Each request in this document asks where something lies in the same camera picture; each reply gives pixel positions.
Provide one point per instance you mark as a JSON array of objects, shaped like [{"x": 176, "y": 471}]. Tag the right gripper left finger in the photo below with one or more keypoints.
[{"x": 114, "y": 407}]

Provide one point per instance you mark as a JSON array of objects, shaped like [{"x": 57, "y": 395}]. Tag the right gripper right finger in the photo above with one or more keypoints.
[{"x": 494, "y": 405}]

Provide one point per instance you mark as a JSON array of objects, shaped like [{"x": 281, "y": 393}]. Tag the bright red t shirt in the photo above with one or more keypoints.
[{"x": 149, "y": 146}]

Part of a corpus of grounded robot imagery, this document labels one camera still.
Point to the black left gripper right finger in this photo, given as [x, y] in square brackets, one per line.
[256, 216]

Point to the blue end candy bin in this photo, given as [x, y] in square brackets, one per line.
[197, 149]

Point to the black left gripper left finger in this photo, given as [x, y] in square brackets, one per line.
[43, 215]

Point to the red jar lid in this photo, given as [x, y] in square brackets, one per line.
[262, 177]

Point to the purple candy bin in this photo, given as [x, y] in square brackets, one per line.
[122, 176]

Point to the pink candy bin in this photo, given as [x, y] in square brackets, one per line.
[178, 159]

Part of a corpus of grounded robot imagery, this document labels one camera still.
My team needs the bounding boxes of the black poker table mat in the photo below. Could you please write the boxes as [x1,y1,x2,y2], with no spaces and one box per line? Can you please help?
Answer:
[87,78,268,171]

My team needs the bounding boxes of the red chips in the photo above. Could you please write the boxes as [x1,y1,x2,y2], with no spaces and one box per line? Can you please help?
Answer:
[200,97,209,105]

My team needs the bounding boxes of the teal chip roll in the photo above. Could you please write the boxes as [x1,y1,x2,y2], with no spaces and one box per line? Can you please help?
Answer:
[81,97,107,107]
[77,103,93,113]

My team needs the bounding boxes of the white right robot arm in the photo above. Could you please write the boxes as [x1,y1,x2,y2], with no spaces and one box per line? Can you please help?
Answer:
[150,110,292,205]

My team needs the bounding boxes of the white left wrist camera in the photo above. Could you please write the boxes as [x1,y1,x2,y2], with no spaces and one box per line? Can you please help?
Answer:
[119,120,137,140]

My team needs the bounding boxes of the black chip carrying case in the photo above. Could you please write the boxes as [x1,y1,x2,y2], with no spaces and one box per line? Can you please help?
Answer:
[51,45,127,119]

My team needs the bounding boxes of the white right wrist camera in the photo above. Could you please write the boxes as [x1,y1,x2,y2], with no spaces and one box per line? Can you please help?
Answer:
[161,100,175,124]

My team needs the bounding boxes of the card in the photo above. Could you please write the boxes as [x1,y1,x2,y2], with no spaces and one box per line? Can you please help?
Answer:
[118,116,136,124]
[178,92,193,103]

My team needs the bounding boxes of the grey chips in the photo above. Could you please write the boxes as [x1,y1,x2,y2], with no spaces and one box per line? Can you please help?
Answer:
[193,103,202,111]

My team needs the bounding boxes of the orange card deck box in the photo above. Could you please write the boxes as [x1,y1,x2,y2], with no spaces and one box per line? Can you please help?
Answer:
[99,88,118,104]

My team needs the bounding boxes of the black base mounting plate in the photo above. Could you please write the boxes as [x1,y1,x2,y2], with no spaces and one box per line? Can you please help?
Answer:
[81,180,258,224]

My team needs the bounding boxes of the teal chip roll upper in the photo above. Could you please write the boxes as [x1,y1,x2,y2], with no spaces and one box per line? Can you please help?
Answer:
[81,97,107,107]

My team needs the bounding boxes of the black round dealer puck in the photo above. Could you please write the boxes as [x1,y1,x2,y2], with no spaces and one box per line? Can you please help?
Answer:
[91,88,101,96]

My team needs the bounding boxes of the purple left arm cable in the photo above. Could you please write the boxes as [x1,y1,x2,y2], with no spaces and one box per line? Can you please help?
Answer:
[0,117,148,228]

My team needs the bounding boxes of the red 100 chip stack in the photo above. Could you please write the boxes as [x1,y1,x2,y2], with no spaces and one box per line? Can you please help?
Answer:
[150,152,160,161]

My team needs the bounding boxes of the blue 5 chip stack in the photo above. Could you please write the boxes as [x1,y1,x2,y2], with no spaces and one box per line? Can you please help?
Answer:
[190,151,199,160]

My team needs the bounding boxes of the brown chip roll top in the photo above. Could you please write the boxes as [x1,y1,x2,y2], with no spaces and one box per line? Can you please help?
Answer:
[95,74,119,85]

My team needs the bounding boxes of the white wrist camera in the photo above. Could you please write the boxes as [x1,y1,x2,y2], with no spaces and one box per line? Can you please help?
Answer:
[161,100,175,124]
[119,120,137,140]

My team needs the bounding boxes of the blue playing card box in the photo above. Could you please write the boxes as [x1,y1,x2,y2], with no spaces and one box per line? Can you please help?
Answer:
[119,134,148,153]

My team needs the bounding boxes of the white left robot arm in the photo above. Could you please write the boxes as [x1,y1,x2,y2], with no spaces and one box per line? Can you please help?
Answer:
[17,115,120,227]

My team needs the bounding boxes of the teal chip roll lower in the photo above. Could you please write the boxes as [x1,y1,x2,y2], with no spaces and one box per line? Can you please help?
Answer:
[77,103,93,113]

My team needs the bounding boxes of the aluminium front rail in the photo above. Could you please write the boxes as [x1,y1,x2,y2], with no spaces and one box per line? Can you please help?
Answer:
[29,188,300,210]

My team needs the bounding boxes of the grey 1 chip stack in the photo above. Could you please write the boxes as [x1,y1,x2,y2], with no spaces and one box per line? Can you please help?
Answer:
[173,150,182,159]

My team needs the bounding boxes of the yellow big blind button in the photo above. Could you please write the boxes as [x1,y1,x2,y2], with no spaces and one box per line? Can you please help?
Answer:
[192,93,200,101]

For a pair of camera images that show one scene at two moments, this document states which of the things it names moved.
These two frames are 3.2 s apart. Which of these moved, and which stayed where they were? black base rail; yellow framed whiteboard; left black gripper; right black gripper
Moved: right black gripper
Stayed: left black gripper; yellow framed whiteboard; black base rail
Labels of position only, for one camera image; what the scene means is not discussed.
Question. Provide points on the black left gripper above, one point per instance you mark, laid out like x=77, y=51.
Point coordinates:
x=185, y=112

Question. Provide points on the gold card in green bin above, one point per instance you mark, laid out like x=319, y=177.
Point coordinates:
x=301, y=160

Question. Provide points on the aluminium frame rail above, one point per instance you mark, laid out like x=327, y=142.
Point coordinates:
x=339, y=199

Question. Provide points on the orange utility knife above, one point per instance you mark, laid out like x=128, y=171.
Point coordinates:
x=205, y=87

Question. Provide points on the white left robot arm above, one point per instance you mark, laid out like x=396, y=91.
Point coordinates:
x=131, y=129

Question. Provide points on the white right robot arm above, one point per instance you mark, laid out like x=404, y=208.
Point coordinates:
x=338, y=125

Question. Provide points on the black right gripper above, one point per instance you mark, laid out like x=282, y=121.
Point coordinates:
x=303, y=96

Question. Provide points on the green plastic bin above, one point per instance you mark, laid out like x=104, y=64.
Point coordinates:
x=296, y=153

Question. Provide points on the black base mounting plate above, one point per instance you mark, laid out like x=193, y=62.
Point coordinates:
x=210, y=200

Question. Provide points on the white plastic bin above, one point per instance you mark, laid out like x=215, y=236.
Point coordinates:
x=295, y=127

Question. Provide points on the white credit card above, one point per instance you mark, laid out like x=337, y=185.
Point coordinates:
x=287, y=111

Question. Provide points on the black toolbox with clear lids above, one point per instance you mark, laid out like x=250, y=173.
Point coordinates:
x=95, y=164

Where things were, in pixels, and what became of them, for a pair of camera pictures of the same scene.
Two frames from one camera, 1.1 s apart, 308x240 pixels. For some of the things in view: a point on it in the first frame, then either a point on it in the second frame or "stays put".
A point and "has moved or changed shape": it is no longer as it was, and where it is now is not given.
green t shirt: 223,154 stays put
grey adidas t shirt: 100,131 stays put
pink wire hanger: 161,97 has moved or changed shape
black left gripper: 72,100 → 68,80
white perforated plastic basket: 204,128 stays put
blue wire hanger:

----

- GOAL OF THE EXERCISE
Look for the line that contains "black left gripper: 72,100 → 68,80" in the entries above. Set it down, along with all later lines, exactly as written.

- SOLUTION FOR THIS EXERCISE
black left gripper: 72,100 → 68,80
white perforated plastic basket: 204,128 stays put
blue wire hanger:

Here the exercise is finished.